Sample Opportunities:

After all the paper work, the Captain and his business partners (who should trust the captains leadership, thats why they got into the business) have to make roughly (guestimate) $2.2M a month to make their 400dton armed crude merchantman and 5 variable-role fighters and crew profitable.

Because of the economies and scale, and the cost of para-military services (not necessarily mercenary work). Along with the potential profits successful and very high risk enterprises the Party can price their services around $2.5M (arbitrary-like in many aspects of business actually, the extra is for the potential risk).

This doesn't have to be a hard cash value. It can be a line of credit, Rights over Spoils, trade-able assets, etc. Its up to the GM and more so for the Player's ingenuity to make their own opportunities.

Example 2.

What if I take a modern TL8 character and apply Accounting concepts and simple banking concepts with his finances.

$2,100 a month (Developed world middle class, or Developing world's Wealthy Class)

$600 Cost of Living

$1400 Amortization (-7cp Debt)

This leaves about $100 a month. More if the character skimps enough to bring down his cost of living (moving into an apartment). .

$16,000 + $54,200 (loan capital from the bank) Equity

$168,000 (10 year loan, at 12% interest) non Current Liability

If the Character was an entrepreneur, he could have spent the $54,200 on capital that will potentially earn him more money over time that will (with compound interests of small successes) be far greater than the debt.

Now the adventure is How will This TL8 Character entrepreneur? What skills will he get (or need), what networking resources: allies, contacts,etc. What opportunities in that day's current event's news can be converted into a gamble situation with all the complexities and challenges the real world can throw unhinged.

Question: What is the difference between this Character and A character who chooses not to take a Loan?

Answer: Opportunity.

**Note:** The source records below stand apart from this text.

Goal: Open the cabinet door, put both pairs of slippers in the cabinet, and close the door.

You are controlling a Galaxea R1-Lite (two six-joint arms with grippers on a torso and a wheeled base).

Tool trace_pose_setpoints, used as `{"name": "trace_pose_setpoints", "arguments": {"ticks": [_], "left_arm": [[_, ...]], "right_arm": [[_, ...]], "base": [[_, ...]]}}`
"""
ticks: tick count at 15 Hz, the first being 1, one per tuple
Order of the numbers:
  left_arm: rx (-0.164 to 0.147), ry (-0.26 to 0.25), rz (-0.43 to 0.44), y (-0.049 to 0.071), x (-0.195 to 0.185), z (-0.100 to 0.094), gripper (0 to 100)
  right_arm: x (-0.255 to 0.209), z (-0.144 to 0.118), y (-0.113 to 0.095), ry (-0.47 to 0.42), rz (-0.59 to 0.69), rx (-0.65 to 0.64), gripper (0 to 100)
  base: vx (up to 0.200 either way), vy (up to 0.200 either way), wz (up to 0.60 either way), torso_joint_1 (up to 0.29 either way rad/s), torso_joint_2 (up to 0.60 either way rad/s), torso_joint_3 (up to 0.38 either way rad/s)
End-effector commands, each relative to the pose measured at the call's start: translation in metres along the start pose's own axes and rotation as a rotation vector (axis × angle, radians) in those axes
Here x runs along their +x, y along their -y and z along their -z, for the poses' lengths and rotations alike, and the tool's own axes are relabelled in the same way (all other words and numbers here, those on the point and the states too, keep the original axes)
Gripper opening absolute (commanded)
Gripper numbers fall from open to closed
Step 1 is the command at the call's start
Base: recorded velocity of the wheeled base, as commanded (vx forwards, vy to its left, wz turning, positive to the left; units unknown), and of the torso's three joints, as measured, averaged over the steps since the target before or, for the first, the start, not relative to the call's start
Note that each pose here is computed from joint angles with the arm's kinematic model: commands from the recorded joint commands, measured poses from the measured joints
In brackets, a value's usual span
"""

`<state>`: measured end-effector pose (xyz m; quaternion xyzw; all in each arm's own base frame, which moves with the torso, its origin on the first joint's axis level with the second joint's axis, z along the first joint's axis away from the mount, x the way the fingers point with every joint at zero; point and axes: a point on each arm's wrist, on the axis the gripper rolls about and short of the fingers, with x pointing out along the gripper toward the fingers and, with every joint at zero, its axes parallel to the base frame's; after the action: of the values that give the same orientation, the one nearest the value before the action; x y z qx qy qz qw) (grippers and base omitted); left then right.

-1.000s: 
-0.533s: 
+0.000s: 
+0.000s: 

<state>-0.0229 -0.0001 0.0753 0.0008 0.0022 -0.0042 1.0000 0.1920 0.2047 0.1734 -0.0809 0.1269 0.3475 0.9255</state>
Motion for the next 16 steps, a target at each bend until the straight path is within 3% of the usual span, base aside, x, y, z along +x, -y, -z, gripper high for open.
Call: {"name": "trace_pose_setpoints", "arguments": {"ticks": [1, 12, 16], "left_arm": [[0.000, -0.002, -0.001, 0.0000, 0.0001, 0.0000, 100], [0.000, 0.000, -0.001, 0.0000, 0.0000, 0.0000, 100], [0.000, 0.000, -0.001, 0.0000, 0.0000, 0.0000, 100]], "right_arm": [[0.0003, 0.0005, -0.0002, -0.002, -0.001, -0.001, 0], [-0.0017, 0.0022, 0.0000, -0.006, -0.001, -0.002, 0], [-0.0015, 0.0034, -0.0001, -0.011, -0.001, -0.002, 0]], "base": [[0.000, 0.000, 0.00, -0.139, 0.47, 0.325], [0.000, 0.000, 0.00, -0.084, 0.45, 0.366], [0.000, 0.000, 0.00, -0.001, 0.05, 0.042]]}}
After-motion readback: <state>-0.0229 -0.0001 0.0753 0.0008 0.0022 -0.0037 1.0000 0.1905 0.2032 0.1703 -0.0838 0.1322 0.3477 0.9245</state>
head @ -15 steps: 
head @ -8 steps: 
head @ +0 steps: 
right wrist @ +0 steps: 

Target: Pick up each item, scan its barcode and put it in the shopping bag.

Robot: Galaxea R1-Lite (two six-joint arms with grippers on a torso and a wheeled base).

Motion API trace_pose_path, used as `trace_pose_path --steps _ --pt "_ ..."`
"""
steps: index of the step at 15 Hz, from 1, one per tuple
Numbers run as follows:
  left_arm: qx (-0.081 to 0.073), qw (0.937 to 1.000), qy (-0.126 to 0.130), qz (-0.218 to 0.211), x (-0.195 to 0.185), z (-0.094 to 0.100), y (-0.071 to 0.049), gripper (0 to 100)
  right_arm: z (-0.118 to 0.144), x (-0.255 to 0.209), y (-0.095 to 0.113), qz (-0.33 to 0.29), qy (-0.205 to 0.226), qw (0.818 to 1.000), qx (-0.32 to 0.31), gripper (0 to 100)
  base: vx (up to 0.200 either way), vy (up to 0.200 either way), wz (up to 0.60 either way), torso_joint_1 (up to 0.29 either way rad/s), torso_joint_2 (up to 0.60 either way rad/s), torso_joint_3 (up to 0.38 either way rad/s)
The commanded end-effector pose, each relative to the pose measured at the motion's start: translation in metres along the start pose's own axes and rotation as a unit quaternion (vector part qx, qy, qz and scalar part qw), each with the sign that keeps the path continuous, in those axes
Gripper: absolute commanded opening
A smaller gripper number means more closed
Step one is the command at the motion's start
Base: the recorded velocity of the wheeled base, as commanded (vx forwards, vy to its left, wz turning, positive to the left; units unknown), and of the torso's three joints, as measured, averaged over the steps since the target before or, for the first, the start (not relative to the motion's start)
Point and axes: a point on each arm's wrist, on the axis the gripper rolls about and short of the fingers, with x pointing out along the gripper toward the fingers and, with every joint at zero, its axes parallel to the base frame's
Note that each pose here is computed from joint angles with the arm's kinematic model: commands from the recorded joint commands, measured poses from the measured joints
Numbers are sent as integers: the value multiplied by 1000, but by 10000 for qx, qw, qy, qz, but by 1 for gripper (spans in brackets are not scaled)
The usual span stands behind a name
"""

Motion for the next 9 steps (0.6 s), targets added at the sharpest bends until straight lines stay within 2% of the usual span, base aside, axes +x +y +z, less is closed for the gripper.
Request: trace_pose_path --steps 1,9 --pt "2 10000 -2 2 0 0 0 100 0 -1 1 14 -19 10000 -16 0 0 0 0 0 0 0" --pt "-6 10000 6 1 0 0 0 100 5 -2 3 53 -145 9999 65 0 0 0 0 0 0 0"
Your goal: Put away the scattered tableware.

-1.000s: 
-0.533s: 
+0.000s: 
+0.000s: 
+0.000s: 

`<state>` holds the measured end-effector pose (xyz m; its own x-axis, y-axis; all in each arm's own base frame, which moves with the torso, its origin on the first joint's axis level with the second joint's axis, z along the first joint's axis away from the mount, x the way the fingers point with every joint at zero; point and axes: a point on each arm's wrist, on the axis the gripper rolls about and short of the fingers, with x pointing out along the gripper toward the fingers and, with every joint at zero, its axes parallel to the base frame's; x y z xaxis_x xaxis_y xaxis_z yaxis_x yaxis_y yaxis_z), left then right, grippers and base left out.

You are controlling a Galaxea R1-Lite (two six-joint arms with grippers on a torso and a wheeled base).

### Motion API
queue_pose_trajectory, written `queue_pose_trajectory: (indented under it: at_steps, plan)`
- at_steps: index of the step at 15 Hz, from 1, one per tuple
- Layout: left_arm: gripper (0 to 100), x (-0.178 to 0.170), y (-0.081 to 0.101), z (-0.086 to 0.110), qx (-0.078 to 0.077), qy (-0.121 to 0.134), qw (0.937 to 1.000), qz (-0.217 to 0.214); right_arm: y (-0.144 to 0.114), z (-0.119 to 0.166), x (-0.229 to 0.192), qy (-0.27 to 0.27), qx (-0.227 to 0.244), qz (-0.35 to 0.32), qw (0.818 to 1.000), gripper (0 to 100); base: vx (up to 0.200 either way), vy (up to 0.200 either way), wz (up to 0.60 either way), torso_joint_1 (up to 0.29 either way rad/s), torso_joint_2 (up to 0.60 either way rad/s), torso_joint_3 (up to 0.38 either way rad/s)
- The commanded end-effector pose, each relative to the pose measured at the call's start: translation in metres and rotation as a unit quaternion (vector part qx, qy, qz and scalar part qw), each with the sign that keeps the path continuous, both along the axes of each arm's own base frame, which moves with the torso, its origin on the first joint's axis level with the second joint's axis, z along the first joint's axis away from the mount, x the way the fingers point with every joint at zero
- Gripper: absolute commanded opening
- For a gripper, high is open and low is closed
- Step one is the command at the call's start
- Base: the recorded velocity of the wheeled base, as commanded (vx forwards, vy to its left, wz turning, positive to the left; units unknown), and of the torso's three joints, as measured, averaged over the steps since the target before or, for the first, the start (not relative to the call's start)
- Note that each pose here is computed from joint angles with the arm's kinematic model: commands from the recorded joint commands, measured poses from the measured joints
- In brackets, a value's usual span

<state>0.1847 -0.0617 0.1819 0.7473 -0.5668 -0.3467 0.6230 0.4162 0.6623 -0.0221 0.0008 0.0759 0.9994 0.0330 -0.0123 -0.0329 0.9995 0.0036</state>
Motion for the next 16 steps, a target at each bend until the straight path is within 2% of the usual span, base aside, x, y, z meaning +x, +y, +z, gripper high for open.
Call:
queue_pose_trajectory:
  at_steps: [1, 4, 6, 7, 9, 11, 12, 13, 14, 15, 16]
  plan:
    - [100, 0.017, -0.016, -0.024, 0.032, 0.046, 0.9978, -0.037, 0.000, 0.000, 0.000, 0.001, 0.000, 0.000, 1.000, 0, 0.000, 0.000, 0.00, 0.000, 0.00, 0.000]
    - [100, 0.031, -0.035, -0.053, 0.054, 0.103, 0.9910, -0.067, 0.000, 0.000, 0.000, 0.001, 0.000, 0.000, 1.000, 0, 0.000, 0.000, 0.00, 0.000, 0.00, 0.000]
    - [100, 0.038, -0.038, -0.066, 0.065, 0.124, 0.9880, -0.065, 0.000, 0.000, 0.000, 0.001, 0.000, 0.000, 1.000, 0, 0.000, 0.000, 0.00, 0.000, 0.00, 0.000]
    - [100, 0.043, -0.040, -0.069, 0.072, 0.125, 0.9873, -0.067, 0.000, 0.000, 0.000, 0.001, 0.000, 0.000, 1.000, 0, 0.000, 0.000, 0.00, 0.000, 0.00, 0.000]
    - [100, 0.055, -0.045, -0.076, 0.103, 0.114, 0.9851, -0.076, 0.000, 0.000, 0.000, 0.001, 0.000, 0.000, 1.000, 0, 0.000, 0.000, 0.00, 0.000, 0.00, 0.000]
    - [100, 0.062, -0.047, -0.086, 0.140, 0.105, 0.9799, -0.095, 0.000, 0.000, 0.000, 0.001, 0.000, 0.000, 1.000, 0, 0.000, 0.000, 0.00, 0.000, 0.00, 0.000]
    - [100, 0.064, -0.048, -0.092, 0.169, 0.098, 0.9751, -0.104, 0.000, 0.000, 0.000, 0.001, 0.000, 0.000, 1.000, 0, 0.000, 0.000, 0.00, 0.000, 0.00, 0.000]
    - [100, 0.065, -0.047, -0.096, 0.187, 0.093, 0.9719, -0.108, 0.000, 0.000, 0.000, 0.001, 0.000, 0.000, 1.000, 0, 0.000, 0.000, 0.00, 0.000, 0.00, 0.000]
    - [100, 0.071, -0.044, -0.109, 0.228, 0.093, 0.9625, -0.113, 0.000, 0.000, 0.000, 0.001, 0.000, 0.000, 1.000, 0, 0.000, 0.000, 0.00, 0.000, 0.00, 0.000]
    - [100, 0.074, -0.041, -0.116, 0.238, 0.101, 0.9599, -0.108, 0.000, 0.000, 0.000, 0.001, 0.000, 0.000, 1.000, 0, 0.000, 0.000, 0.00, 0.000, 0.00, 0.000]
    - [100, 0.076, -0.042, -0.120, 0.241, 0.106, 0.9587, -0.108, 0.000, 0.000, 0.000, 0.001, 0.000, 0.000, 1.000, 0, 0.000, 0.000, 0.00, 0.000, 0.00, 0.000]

The character with more “assets” has more opportunities to work.

Time and Accumulation has its place in wealth generation, as a passive strategy. They don't take advantage of Opportunities that occur in life or actively pursue the creation of opportunities.

Gamers as wanna-be adventures should be able to see how the risks their Player Characters take translate to their own real lives. Liabilities are voluntarily assigned risks, in much the same way a Gamer Chooses to make his hero cross dangerous territory to rescue or recover a valuable asset.

In this circumstance the Gamer is able to take his game to a whole new level of Munchkinism as he is both attempting to understand risks, his own appetite for risk, and how he makes decisions.

Sample Opportunities.

A character purchases an property to develop, a small business or an active stake on a much larger business, funds a risky but potentially profitable expedition, etc.